> [ASSIGNED TASK] Extract the entries in their exact form.

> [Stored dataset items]
::::::::

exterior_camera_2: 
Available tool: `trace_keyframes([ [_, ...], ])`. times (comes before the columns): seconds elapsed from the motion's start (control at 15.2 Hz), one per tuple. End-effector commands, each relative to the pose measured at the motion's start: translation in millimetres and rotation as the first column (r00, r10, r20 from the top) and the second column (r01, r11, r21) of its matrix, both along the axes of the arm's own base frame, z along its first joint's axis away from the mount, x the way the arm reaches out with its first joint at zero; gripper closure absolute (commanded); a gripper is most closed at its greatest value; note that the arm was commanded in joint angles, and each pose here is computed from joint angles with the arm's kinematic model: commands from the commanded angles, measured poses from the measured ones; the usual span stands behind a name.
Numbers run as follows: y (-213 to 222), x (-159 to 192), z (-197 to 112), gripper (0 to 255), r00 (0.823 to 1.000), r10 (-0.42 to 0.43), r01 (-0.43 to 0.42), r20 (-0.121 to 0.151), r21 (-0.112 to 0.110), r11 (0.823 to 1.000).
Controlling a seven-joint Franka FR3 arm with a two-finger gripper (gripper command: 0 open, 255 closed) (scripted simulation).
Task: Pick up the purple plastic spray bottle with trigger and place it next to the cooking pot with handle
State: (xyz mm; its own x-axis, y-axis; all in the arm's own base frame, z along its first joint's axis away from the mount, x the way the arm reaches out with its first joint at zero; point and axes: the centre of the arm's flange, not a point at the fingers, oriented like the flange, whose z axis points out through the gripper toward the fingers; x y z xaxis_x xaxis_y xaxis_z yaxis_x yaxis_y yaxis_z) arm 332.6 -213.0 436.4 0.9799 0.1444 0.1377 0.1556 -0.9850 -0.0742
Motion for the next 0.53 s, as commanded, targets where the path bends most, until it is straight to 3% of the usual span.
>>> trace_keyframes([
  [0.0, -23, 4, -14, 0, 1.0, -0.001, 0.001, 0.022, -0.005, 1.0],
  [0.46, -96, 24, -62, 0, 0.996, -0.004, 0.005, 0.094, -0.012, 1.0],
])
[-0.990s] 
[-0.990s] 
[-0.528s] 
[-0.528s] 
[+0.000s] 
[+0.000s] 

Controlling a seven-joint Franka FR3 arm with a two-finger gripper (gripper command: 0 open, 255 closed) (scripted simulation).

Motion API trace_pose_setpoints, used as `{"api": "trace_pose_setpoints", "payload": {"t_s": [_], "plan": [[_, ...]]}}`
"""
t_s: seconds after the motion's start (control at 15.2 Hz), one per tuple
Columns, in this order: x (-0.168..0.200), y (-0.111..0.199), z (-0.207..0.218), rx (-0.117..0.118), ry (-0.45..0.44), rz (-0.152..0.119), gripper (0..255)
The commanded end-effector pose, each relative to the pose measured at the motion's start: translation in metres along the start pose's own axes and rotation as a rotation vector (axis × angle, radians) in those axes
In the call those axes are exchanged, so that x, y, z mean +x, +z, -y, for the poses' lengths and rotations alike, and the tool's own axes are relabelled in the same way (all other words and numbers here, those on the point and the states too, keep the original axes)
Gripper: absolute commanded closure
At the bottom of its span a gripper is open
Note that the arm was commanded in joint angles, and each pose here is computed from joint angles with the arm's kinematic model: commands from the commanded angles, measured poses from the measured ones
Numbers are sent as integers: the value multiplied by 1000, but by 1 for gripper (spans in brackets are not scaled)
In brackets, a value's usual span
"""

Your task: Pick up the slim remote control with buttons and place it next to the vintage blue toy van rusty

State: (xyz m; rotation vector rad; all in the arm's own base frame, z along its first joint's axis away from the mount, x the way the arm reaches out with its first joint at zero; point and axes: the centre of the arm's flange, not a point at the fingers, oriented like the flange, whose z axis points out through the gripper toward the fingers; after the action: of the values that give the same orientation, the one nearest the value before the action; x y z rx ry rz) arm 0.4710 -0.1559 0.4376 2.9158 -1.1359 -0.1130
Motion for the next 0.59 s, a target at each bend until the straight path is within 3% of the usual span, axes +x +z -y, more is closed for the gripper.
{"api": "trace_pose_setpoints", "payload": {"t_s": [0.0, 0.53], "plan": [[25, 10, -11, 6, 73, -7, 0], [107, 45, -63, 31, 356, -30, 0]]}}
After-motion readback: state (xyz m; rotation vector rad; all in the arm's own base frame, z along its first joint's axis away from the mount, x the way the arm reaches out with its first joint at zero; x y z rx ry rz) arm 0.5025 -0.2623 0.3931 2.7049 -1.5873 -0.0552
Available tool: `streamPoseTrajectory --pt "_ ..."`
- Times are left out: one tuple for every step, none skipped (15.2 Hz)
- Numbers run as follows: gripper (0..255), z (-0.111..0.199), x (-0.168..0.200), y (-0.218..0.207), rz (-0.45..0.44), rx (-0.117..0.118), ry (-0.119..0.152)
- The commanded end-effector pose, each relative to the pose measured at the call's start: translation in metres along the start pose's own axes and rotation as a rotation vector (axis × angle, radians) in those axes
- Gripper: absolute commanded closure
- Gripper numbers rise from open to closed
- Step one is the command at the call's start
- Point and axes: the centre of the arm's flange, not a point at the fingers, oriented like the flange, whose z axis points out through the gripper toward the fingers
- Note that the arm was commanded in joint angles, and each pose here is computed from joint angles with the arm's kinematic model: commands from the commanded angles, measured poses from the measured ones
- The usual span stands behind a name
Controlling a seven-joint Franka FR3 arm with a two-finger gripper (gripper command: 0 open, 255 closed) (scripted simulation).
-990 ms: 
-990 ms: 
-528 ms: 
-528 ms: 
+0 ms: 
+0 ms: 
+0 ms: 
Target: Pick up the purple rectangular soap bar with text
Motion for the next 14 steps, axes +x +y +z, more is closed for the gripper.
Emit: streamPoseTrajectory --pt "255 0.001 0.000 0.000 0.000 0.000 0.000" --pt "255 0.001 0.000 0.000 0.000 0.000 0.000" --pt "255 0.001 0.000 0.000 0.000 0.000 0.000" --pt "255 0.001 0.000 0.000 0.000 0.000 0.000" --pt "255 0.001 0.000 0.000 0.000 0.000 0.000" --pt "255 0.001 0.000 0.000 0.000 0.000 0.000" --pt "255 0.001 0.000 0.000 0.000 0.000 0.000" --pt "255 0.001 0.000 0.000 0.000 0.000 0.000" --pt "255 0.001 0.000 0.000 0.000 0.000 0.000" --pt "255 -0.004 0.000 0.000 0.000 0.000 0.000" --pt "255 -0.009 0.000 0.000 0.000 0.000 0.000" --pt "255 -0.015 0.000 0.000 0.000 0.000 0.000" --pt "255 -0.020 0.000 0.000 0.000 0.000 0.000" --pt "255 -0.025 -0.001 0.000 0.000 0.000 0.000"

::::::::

> [EXERCISE SOLUTION]
exterior_camera_2: 
Available tool: `trace_keyframes([ [_, ...], ])`. times (comes before the columns): seconds elapsed from the motion's start (control at 15.2 Hz), one per tuple. End-effector commands, each relative to the pose measured at the motion's start: translation in millimetres and rotation as the first column (r00, r10, r20 from the top) and the second column (r01, r11, r21) of its matrix, both along the axes of the arm's own base frame, z along its first joint's axis away from the mount, x the way the arm reaches out with its first joint at zero; gripper closure absolute (commanded); a gripper is most closed at its greatest value; note that the arm was commanded in joint angles, and each pose here is computed from joint angles with the arm's kinematic model: commands from the commanded angles, measured poses from the measured ones; the usual span stands behind a name.
Numbers run as follows: y (-213 to 222), x (-159 to 192), z (-197 to 112), gripper (0 to 255), r00 (0.823 to 1.000), r10 (-0.42 to 0.43), r01 (-0.43 to 0.42), r20 (-0.121 to 0.151), r21 (-0.112 to 0.110), r11 (0.823 to 1.000).
Controlling a seven-joint Franka FR3 arm with a two-finger gripper (gripper command: 0 open, 255 closed) (scripted simulation).
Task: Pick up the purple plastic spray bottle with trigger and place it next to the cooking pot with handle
State: (xyz mm; its own x-axis, y-axis; all in the arm's own base frame, z along its first joint's axis away from the mount, x the way the arm reaches out with its first joint at zero; point and axes: the centre of the arm's flange, not a point at the fingers, oriented like the flange, whose z axis points out through the gripper toward the fingers; x y z xaxis_x xaxis_y xaxis_z yaxis_x yaxis_y yaxis_z) arm 332.6 -213.0 436.4 0.9799 0.1444 0.1377 0.1556 -0.9850 -0.0742
Motion for the next 0.53 s, as commanded, targets where the path bends most, until it is straight to 3% of the usual span.
>>> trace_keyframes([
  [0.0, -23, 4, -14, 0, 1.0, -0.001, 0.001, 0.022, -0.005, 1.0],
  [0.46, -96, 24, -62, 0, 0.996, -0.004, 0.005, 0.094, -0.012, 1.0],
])
[-0.990s] 
[-0.990s] 
[-0.528s] 
[-0.528s] 
[+0.000s] 
[+0.000s] 

Controlling a seven-joint Franka FR3 arm with a two-finger gripper (gripper command: 0 open, 255 closed) (scripted simulation).

Motion API trace_pose_setpoints, used as `{"api": "trace_pose_setpoints", "payload": {"t_s": [_], "plan": [[_, ...]]}}`
"""
t_s: seconds after the motion's start (control at 15.2 Hz), one per tuple
Columns, in this order: x (-0.168..0.200), y (-0.111..0.199), z (-0.207..0.218), rx (-0.117..0.118), ry (-0.45..0.44), rz (-0.152..0.119), gripper (0..255)
The commanded end-effector pose, each relative to the pose measured at the motion's start: translation in metres along the start pose's own axes and rotation as a rotation vector (axis × angle, radians) in those axes
In the call those axes are exchanged, so that x, y, z mean +x, +z, -y, for the poses' lengths and rotations alike, and the tool's own axes are relabelled in the same way (all other words and numbers here, those on the point and the states too, keep the original axes)
Gripper: absolute commanded closure
At the bottom of its span a gripper is open
Note that the arm was commanded in joint angles, and each pose here is computed from joint angles with the arm's kinematic model: commands from the commanded angles, measured poses from the measured ones
Numbers are sent as integers: the value multiplied by 1000, but by 1 for gripper (spans in brackets are not scaled)
In brackets, a value's usual span
"""

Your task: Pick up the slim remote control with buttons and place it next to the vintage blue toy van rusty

State: (xyz m; rotation vector rad; all in the arm's own base frame, z along its first joint's axis away from the mount, x the way the arm reaches out with its first joint at zero; point and axes: the centre of the arm's flange, not a point at the fingers, oriented like the flange, whose z axis points out through the gripper toward the fingers; after the action: of the values that give the same orientation, the one nearest the value before the action; x y z rx ry rz) arm 0.4710 -0.1559 0.4376 2.9158 -1.1359 -0.1130
Motion for the next 0.59 s, a target at each bend until the straight path is within 3% of the usual span, axes +x +z -y, more is closed for the gripper.
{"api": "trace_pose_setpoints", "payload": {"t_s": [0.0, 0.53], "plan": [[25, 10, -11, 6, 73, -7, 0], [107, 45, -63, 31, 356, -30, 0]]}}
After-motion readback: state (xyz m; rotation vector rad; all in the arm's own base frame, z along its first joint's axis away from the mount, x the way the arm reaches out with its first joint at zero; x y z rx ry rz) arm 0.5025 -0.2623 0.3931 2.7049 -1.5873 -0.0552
Available tool: `streamPoseTrajectory --pt "_ ..."`
- Times are left out: one tuple for every step, none skipped (15.2 Hz)
- Numbers run as follows: gripper (0..255), z (-0.111..0.199), x (-0.168..0.200), y (-0.218..0.207), rz (-0.45..0.44), rx (-0.117..0.118), ry (-0.119..0.152)
- The commanded end-effector pose, each relative to the pose measured at the call's start: translation in metres along the start pose's own axes and rotation as a rotation vector (axis × angle, radians) in those axes
- Gripper: absolute commanded closure
- Gripper numbers rise from open to closed
- Step one is the command at the call's start
- Point and axes: the centre of the arm's flange, not a point at the fingers, oriented like the flange, whose z axis points out through the gripper toward the fingers
- Note that the arm was commanded in joint angles, and each pose here is computed from joint angles with the arm's kinematic model: commands from the commanded angles, measured poses from the measured ones
- The usual span stands behind a name
Controlling a seven-joint Franka FR3 arm with a two-finger gripper (gripper command: 0 open, 255 closed) (scripted simulation).
-990 ms: 
-990 ms: 
-528 ms: 
-528 ms: 
+0 ms: 
+0 ms: 
+0 ms: 
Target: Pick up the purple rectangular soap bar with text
Motion for the next 14 steps, axes +x +y +z, more is closed for the gripper.
Emit: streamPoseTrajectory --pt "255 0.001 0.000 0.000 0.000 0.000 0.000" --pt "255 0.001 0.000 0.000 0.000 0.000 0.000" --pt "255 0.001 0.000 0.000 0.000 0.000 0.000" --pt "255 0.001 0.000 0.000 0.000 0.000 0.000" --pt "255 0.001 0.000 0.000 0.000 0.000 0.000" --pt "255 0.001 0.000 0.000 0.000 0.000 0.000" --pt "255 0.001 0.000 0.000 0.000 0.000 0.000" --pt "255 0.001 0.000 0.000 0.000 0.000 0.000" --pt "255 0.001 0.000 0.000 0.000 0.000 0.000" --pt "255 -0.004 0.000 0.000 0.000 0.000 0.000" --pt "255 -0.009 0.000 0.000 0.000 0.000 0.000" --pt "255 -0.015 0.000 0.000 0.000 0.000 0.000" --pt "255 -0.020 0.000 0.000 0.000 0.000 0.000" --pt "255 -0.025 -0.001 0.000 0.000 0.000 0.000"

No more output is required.